EXERCISE DETAILS: Write out each record again exactly as it stands.

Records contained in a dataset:
------------------------------------------------------------------------

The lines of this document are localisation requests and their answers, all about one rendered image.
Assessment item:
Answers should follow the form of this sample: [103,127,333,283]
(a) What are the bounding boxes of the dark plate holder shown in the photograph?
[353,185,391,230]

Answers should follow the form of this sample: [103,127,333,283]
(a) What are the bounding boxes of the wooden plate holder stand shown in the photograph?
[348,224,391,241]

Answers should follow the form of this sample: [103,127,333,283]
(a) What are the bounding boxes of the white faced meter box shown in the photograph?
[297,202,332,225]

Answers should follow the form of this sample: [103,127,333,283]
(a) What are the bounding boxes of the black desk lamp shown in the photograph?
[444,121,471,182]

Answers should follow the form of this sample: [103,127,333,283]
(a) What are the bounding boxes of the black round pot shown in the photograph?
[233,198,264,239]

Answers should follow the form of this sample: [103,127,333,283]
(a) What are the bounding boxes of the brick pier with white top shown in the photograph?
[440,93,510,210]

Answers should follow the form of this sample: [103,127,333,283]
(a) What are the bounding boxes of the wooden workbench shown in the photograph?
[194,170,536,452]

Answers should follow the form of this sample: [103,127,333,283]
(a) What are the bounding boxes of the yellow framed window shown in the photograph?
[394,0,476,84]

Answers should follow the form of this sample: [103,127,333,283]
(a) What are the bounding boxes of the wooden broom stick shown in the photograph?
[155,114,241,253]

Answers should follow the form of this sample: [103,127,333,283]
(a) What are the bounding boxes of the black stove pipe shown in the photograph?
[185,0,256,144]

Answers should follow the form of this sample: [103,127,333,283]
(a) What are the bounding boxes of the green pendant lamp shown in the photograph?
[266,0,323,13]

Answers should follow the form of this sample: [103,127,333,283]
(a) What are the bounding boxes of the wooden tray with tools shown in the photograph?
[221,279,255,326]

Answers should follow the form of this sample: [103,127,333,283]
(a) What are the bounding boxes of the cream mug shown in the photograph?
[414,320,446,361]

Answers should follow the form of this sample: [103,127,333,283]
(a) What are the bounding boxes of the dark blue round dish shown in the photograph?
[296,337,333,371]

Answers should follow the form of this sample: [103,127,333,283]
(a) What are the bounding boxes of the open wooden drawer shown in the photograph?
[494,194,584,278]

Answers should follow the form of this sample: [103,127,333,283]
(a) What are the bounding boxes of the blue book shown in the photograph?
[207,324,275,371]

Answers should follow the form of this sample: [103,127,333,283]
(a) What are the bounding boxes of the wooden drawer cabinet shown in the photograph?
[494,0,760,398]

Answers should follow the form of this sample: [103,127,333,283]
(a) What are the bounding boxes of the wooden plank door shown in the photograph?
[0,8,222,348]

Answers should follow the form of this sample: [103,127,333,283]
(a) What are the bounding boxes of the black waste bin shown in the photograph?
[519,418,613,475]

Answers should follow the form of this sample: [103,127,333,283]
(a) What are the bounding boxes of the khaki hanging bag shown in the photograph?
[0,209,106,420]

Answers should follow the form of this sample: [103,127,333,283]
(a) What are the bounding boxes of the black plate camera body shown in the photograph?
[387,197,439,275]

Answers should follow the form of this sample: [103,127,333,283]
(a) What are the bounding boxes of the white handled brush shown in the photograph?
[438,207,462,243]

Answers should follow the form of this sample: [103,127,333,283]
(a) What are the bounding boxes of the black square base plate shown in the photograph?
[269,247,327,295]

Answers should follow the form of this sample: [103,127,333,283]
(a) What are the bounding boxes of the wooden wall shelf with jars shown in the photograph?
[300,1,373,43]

------------------------------------------------------------------------

ANSWER:
The lines of this document are localisation requests and their answers, all about one rendered image.
Assessment item:
Answers should follow the form of this sample: [103,127,333,283]
(a) What are the bounding boxes of the dark plate holder shown in the photograph?
[353,185,391,230]

Answers should follow the form of this sample: [103,127,333,283]
(a) What are the bounding boxes of the wooden plate holder stand shown in the photograph?
[348,224,391,241]

Answers should follow the form of this sample: [103,127,333,283]
(a) What are the bounding boxes of the white faced meter box shown in the photograph?
[297,202,332,225]

Answers should follow the form of this sample: [103,127,333,283]
(a) What are the bounding boxes of the black desk lamp shown in the photograph?
[444,121,471,182]

Answers should follow the form of this sample: [103,127,333,283]
(a) What are the bounding boxes of the black round pot shown in the photograph?
[233,198,264,239]

Answers should follow the form of this sample: [103,127,333,283]
(a) What are the bounding boxes of the brick pier with white top shown in the photograph?
[440,93,510,210]

Answers should follow the form of this sample: [103,127,333,283]
(a) What are the bounding boxes of the wooden workbench shown in the photograph?
[194,170,536,452]

Answers should follow the form of this sample: [103,127,333,283]
(a) What are the bounding boxes of the yellow framed window shown in the photograph?
[394,0,476,84]

Answers should follow the form of this sample: [103,127,333,283]
(a) What are the bounding boxes of the wooden broom stick shown in the photograph?
[155,114,241,253]

Answers should follow the form of this sample: [103,127,333,283]
(a) What are the bounding boxes of the black stove pipe shown in the photograph?
[185,0,256,144]

Answers should follow the form of this sample: [103,127,333,283]
(a) What are the bounding boxes of the green pendant lamp shown in the photograph?
[266,0,323,13]

Answers should follow the form of this sample: [103,127,333,283]
(a) What are the bounding boxes of the wooden tray with tools shown in the photograph?
[221,279,255,326]

Answers should follow the form of this sample: [103,127,333,283]
(a) What are the bounding boxes of the cream mug shown in the photograph?
[414,320,446,361]

Answers should follow the form of this sample: [103,127,333,283]
(a) What are the bounding boxes of the dark blue round dish shown in the photograph?
[296,337,333,371]

Answers should follow the form of this sample: [103,127,333,283]
(a) What are the bounding boxes of the open wooden drawer shown in the photograph?
[494,194,584,278]

Answers should follow the form of this sample: [103,127,333,283]
(a) What are the bounding boxes of the blue book shown in the photograph?
[207,324,275,371]

Answers should follow the form of this sample: [103,127,333,283]
(a) What are the bounding boxes of the wooden drawer cabinet shown in the photograph?
[494,0,760,398]

Answers should follow the form of this sample: [103,127,333,283]
(a) What are the bounding boxes of the wooden plank door shown in the photograph?
[0,8,222,348]

Answers should follow the form of this sample: [103,127,333,283]
(a) What are the bounding boxes of the black waste bin shown in the photograph?
[519,418,613,475]

Answers should follow the form of this sample: [103,127,333,283]
(a) What are the bounding boxes of the khaki hanging bag shown in the photograph?
[0,209,106,420]

Answers should follow the form of this sample: [103,127,333,283]
(a) What are the bounding boxes of the black plate camera body shown in the photograph?
[387,197,439,275]

Answers should follow the form of this sample: [103,127,333,283]
(a) What are the bounding boxes of the white handled brush shown in the photograph?
[438,207,462,243]

Answers should follow the form of this sample: [103,127,333,283]
(a) What are the bounding boxes of the black square base plate shown in the photograph?
[269,247,327,295]

Answers should follow the form of this sample: [103,127,333,283]
(a) What are the bounding boxes of the wooden wall shelf with jars shown in the photograph?
[300,1,373,43]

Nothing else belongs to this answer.